Commentary on Chapter 45: Why Americans are Hated

The Lowes typify the sort of Americans who believe they are God’s chosen people and that there is something wrong with others if they don’t love and embrace them and their capitalist values, especially the workers. Joseph McCarthy was a U.S. Senator who conducted a communist scare campaign in the 1950s. Many people, like Minton, were fired for unsubstantiated communist connections.

Summary of Chapter 46: The Bokononist Method for Handling Caesar

Jonah asks Minton about Frank Hoenikker’s legal status with the United Sates. Minton says Frank is no longer a U.S. citizen because he is serving in the armed forces of a foreign state. Minton shows Jonah the only book ever written about San Lorenzo, by Phillip Castle, the hotel owner. It is here that Jonah learns about Bokonon.

Commentary on Chapter 46: The Bokononist Method for Handling Caesar

Jonah’s eye rests on a saying of Bokonon’s: “Pay no attention to Caesar” (p. 101). It is a play on Christ’s teaching to render unto Caesar that which belongs to Caesar and unto God that which belongs to God. Christ meant that one should be a good citizen and follow the government’s law, but not to forget one’s primary duty to God. He was trying to avoid being a political rebel by separating religious duty and civic duty. Bokonon comes right out and says that Caesar, or the government, should be ignored because it doesn’t know what it is doing. This was a popular idea with the sixties’ war protestors who adored this book.

Summary of Chapter 47: Dynamic Tension

 

Jonah is reading the book and does not notice when the plane touches down in San Juan, Puerto Rico, that a midget and tall woman come aboard. He is reading about Bokonon’s theory of Dynamic Tension between good and evil, the principle needed to keep a society in balance.

Commentary on Chapter 47: Dynamic Tension

 

This principle explains how to use the made-up tension between good and evil to control the people. Someone has to play bad cop and someone has to play good cop. The next chapters explain how Bokonon set up the tension in the country to keep the equilibrium, with himself as the good outlaw and the dictator as the bad person in power.

Summary of Chapter 48: Just Like Saint Augustine

 

Jonah reads the life story of Bokonon, a Negro called Lionel Boyd Johnson, who was an Episcopalian from a wealthy family on British Tobago. As a young man, Lionel was a party boy. He changed, like St. Augustine.

Commentary on Chapter 48: Just Like Saint Augustine

 

St. Augustine, a Catholic saint, led a pagan life until converted to Christianity. The next few chapters detail Johnson’s life and why he became a religious prophet on San Lorenzo.

Summary of Chapter 49: A Fish Pitched Up By an Angry Sea

 

Johnson went to the London School of Economics and Political Science and then fought in World War I. He was captured by Germans, escaped and went to Newport, Rhode Island where he was a gardener and met a rich young man who hired Johnson as first mate on his yacht.

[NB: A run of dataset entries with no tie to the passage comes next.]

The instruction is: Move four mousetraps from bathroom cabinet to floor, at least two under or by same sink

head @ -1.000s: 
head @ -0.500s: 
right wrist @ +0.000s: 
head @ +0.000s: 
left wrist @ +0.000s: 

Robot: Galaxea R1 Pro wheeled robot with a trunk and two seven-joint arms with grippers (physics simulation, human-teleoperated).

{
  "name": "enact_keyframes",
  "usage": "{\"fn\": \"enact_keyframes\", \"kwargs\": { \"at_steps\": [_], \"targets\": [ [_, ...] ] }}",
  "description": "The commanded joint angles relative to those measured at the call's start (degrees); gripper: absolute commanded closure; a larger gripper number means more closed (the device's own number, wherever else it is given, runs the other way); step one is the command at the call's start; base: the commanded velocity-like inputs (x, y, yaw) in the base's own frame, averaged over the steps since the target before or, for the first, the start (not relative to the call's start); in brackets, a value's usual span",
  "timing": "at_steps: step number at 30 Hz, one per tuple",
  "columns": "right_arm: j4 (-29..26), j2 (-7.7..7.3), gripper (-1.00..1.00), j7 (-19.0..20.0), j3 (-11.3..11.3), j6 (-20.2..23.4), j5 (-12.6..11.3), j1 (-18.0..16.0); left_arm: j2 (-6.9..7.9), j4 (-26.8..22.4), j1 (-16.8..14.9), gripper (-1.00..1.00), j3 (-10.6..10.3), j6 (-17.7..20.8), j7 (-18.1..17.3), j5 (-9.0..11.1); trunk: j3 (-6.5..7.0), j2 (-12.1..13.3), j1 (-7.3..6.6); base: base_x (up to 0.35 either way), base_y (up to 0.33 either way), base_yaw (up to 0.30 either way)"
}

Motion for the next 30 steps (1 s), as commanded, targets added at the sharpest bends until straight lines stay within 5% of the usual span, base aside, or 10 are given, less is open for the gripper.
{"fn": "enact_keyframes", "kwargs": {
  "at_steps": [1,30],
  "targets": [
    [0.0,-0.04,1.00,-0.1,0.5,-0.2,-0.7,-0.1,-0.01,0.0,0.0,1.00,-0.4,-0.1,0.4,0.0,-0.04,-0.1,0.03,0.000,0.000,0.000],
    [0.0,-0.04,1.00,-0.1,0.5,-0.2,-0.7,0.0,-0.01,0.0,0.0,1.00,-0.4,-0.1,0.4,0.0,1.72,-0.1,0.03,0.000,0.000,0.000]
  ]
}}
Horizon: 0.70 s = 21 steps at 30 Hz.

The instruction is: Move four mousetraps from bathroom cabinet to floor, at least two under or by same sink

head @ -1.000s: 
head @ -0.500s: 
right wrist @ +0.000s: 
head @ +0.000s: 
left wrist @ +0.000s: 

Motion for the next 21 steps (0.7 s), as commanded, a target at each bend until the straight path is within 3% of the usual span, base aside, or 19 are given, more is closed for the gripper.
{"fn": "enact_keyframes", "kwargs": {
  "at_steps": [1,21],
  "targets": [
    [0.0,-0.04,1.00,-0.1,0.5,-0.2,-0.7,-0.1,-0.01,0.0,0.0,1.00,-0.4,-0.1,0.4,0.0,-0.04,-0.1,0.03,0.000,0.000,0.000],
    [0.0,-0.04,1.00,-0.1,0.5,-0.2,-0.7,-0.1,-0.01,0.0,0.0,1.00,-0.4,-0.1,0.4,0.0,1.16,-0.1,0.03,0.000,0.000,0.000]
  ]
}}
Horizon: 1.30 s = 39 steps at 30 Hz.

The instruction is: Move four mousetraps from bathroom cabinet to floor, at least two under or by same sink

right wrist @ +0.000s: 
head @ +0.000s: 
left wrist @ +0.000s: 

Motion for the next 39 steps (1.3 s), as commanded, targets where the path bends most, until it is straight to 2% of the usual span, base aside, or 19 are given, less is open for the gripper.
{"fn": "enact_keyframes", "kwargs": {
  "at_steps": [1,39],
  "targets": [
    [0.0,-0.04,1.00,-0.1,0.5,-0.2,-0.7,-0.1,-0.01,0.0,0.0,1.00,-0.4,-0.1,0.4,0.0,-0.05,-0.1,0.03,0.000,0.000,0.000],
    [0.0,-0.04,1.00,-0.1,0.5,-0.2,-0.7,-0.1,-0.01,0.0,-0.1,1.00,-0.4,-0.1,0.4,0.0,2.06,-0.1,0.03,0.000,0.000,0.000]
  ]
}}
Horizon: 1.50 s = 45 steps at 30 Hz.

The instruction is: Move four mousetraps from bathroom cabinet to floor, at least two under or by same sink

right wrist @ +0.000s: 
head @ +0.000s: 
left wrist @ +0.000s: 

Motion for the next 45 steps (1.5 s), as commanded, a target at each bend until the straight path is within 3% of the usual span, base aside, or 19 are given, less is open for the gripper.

The boat sank and only Johnson survived. He went to India and became a follower of Gandhi. Eventually he meets a Marine deserter, Earl McCabe. They end up together in San Lorenzo, shipwrecked, but the prophecy is that Johnson’s lifeboat, painted gold, will sail again when the end of the world is near.

Commentary on Chapter 49: A Fish Pitched Up By an Angry Sea

This ridiculous history of being captured multiple times by various armies parallels the later history of Nestor Aamons who was forced to work for various competing governments. There is a comic interplay of mundane and cosmic references that make up Johnson’s history. Vonnegut again parodies Melville’s epic by throwing in a prophecy of doom, as there was for Captain Ahab’s death. John son has seen a lot, read a lot, and been through a lot. He even participated in Gandhi’s non-violent revolution in India. He evolves his own philosophy and religion in San Lorenzo.

Summary of Chapter 50: A Nice Midget

 

Hazel Lowe interrupts Jonah’s reading by announcing she has just met two more Hoosiers on the plane, a Mrs. Conners and her brother, Newt Hoenikker.

Commentary on Chapter 50: A Nice Midget

 

The plot thickens as Jonah’s karass assembles on San Lorenzo for their final event together.